PMID Year Type Journal Key Findings
18679668 2008 Review European Journal of Clinical Pharmacology Comprehensive PPI pharmacokinetics and clinical use update; confirms lansoprazole as first-choice therapy for peptic ulcer, H. pylori, GERD, NSAID-GI lesions, and Zollinger-Ellison syndrome
15052437 2004 Animal Study Gastric Cancer ⚠️ In a rat DGR model, lansoprazole combined with duodenogastric reflux promoted gastric carcinogenesis — an active preclinical safety signal directly relevant to this repurposing hypothesis

Philippines Market Information

Lansoprazole currently has no registered products with the Philippine FDA. No authorization numbers, product names, or approved indications are on record.


Safety Considerations

⚠️ Active Preclinical Safety Signal: PMID 15052437 demonstrates that lansoprazole may promote gastric carcinogenesis in rats with duodenogastric reflux. Because this signal arises in the exact disease context being evaluated, it constitutes a blocking concern that must be formally risk-assessed before any clinical development can proceed.

All other safety data (key warnings, contraindications, drug interactions) are not available in this evidence pack. Please refer to the approved package insert from a reference jurisdiction (e.g., Taiwan, Japan, USA) for current warnings and contraindications.


Conclusion and Next Steps

Decision: Hold

Rationale: The mechanistic link between PPI acid suppression and duodenogastric reflux (a bile-driven, alkaline condition) is weak, no clinical trial evidence exists for this specific indication, and a preclinical study raises a potential carcinogenesis risk in the precise patient population of interest — making further advancement premature without targeted safety investigation.

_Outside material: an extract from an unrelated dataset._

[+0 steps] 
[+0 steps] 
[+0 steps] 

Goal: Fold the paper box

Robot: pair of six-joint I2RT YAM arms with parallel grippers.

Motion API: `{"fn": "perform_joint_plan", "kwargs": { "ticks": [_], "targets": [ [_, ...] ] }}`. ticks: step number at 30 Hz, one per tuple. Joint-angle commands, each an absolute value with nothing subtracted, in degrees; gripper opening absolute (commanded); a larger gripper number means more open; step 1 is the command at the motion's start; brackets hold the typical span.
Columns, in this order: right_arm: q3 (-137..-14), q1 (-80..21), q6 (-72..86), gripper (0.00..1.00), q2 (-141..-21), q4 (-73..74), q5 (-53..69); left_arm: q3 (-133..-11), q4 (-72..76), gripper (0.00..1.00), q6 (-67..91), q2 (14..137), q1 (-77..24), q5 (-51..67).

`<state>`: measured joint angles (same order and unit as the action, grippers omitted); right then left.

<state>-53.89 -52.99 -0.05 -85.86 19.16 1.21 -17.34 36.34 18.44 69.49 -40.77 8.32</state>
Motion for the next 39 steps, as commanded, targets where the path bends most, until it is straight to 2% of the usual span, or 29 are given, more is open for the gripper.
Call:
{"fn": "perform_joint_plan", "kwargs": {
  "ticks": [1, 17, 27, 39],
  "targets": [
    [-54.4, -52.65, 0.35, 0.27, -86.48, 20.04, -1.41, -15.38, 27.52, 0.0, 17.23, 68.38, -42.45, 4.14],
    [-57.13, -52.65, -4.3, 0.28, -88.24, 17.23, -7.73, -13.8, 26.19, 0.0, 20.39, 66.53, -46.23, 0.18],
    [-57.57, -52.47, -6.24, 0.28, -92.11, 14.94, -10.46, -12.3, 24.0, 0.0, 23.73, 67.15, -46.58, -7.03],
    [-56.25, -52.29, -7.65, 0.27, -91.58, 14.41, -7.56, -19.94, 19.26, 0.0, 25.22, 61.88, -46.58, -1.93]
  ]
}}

To proceed, the following is needed:

  • Resolve the carcinogenesis signal: Conduct a formal risk assessment of PMID 15052437 — determine whether the effect is dose-dependent, PPI class-wide, or specific to the DGR microenvironment before any in-human hypothesis testing
  • Establish mechanistic rationale: Clarify whether any component of DGR pathology (e.g., co-existing acid hypersecretion, H. pylori overlap) could genuinely benefit from PPI suppression, distinguishing it from mere symptomatic co-management
  • Obtain full MOA data: Query DrugBank API (DB00448) for complete mechanism, targets, and known pharmacodynamics
  • Retrieve safety baseline: Obtain package insert warnings and contraindications from a reference market (Taiwan TFDA, Japan PMDA, or US FDA) to enable S1 safety pre-screening
  • Survey reference-market regulatory status: Confirm whether Lansoprazole holds any DGR-adjacent approval (e.g., gastritis, bile reflux gastritis) in Taiwan, Japan, or Korea to establish a regulatory precedent baseline

    Disclaimer

This content is for research purposes only and does not constitute medical advice. Clinical validation is required before any clinical application.